Methods:Eight samples of surgically removed right ventricular outflow tract stents were histologically analysed according to a predefined protocol.
Results:The most frequent diagnosis was Tetralogy of Fallot in four patients, pulmonary atresia with ventricular septal defect in two patients, double outlet right ventricle with pulmonary obstruction in one patient, and muscular obstruction of the right ventricular outflow tract in one patient with a syndromic disease with hypertrophic cardiomyopathy. Stents mean implantation duration was 444 days ranging from 105 to 1117 days (median 305.5 days). Histology revealed a variable degree of pseudointima formation consisting of fibromuscular cells surrounded by extracellular matrix. Four of the specimen contained adjacent myocardial tissue fragments, which showed regressive changes. Neither myocardium nor pseudointima tissue or tissue parts locally related to stent struts were infiltrated by inflammatory cells.

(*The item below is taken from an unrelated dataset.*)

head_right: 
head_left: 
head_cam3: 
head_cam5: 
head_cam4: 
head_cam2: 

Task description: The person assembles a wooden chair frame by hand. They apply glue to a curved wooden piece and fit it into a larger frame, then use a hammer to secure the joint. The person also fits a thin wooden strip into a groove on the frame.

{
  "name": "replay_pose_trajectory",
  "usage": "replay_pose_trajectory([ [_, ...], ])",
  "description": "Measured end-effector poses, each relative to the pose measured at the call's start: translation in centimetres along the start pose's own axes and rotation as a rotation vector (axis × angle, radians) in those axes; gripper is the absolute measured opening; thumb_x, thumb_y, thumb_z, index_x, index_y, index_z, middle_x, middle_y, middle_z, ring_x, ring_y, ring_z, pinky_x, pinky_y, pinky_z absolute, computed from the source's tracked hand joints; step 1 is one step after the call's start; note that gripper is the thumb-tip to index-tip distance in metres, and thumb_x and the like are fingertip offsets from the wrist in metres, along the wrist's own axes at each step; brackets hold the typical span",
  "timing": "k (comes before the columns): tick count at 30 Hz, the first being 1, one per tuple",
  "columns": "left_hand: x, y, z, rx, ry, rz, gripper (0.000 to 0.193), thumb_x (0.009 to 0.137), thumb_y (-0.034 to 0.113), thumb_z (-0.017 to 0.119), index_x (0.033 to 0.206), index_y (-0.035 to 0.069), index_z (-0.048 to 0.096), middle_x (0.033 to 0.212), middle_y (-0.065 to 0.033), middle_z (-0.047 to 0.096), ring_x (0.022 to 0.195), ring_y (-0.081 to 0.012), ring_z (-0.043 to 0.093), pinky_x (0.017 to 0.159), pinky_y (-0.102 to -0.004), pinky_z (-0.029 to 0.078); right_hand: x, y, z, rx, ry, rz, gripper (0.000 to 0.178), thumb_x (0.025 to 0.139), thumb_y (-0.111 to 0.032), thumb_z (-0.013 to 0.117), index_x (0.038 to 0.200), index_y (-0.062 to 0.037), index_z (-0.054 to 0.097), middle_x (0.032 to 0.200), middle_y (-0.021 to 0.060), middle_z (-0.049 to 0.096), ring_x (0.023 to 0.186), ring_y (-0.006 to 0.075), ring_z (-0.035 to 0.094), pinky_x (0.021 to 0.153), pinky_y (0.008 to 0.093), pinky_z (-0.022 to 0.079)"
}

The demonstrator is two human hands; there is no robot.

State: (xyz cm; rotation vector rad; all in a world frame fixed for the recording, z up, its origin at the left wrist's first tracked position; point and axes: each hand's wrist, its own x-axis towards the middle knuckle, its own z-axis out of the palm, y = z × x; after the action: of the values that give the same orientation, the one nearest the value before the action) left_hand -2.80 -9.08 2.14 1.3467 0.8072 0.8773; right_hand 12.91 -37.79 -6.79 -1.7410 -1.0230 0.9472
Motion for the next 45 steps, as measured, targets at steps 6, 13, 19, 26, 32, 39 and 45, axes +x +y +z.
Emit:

Conclusions:Histological analysis after explantation of early-in-life implanted right ventricular outflow tract stents revealed predominantly pronounced neo-intimal proliferation with a visible endothelial layer, no signs of inflammation, and no prolapse of muscular tissue through the stent struts. Thus, implantation of stents in early life seems to interfere little with the hosts’ immune system and might help to open up the right ventricular outflow tract by mechanical forces and regressive changes in adjacent muscular tissue.